Every unique input produces a unique result
It is reversible (provided you know the parameters it was encoded with)
The "basic code points" can be defined arbitrarily - we can allow ASCII alphas and digits, maybe * if that's important, etc. It's entirely up to us to decide which characters are allowed.
Basic code points in the original string are left unchanged, so for the common case where we have ASCII identifiers, we can maintain high readability and avoid percent-encoding.
It is very compact for real-world Unicode text.

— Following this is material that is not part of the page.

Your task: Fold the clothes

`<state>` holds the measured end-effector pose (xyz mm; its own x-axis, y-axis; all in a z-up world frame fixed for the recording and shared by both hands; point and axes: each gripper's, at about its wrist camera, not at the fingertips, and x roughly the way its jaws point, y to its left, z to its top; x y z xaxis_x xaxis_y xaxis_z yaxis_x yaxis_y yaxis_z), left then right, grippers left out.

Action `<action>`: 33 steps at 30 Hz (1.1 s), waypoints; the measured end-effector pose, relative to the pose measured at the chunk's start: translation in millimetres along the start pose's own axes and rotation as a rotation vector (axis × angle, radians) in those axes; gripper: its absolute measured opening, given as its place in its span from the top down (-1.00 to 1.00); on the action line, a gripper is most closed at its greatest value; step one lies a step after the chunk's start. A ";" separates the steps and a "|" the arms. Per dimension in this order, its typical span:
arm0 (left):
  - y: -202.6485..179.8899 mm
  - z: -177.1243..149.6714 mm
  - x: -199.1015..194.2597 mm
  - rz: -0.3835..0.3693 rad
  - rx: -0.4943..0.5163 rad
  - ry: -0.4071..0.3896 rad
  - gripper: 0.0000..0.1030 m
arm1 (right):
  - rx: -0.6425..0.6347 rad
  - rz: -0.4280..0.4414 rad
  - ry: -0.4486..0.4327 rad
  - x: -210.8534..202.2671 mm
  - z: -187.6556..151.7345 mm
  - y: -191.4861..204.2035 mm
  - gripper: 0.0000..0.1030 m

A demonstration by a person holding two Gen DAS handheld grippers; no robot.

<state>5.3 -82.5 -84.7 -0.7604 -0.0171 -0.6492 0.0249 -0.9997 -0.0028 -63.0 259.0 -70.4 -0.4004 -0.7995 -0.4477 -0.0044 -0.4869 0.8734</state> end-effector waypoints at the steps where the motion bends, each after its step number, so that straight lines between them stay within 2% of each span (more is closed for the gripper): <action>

The way Bootstring encodes its data is with a series of variable-length integers, containing instructions such as: insert 'e' at position 0, then insert 'h' at position 0, then insert 'l' at position 2 and 3, .... That's great if all of the characters are close together, as they tend to be for Unicode text in a single script (it's quite unusual that you'd mix Chinese and Arabic scalars, for instance). You have a large initial delta to set the starting code-point, then a bunch of much smaller deltas.

Contrast that to something like UTF-8, where every code-point must encode its full 21-bit Unicode scalar value, regardless of which characters came before it. And then you have to percent-encode that stuff, which triples its length. I included some examples in my previous post and the difference can be dramatic.

The downside? I can't find examples of anybody using Bootstring for anything other than IDNA/Punycode. I don't know why not - maybe nobody who had this kind of use-case was aware of it. The RFC explicitly mentions that it is designed to scale to other uses, though.

The demo I posted earlier doesn't work any more (I use that repo for various experiments), but the patch is still up and should still work.